Jack follows him to Montenegro, where sleek hotels rise to the sky along every beachfront, a tall and modern gate to the sea.  They walk in their shadows and stumble in shifting, detritus-strewn sand, the tails of their jackets whipping in a breeze, a foot or so of distance between their elbows and several miles of it between their hands.

Sloane draws tinted circular shades from an inner pocket and puts them on, his gaze fixed firmly on the next high-rise at their side, in front of them, behind them. Penning them in.

“It’s been a while, Jack.”

“Yes. It has.”

As usual, Sloane is the one who drives their conversation onward.  He is tempted to finish the thought with a half-remembered phrase.
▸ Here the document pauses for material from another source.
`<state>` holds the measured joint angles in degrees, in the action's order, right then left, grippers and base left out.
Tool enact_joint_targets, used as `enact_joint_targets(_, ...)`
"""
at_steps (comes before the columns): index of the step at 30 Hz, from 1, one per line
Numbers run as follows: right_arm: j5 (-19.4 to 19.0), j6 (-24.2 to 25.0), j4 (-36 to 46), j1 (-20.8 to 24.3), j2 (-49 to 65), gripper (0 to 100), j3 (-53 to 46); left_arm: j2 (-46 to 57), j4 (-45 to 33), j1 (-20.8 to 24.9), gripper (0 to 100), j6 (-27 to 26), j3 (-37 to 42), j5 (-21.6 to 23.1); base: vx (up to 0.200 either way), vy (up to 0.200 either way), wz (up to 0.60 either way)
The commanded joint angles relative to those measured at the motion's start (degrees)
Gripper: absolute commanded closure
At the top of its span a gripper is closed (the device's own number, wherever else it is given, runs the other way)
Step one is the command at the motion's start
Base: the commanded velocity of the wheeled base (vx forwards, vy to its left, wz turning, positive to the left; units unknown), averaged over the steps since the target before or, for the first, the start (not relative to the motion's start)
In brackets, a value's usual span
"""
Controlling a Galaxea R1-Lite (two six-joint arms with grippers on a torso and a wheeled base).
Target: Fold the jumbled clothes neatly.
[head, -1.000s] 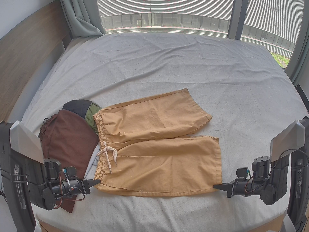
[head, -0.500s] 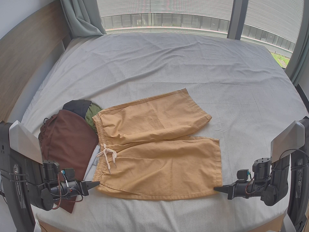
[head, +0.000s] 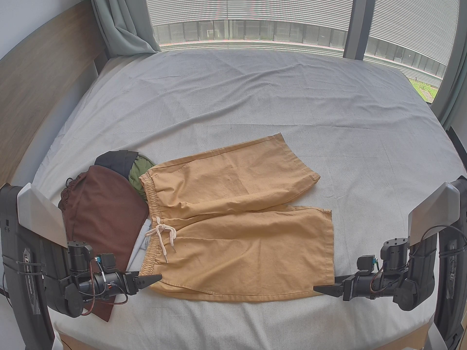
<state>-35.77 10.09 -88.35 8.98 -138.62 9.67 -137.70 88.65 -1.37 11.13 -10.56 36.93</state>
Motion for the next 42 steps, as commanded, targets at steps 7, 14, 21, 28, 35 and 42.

Scattered flashes of a slim paperback and a terrace and a metal coffee table whisper behind his eyes:

 _And so we beat on, boats against the tide, borne ceaselessly into the past_ , or something similarly poetic.  It has been a long time.  Sloane no longer remembers.

“I’m not sorry that you’re here with me.”

They do not look at one another.

* * *

 

Jack meets him at the door to a room of the hotels surrounding them.

Wet mouths slide past and around one another as Jack hunches over him and Sloane arches into him.  There is a hand at his waist (whose waist?) and slow hard lines rubbed back and forth by a single thumb.  Gasps that seemingly come from the air between them (what air?) pop into the vacuum created around them.

Jack shifts, and tugs Sloane closer into him, and Sloane’s hands reach up and tangle into Jack’s hair and provide him an anchor on which he pulls, repeatedly, like sounding the depths of the Mississippi on a wheel boat. Gasps turn to hisses turn to unrestrained, desperate, angry moans, and hands begin to travel and travel _faster_.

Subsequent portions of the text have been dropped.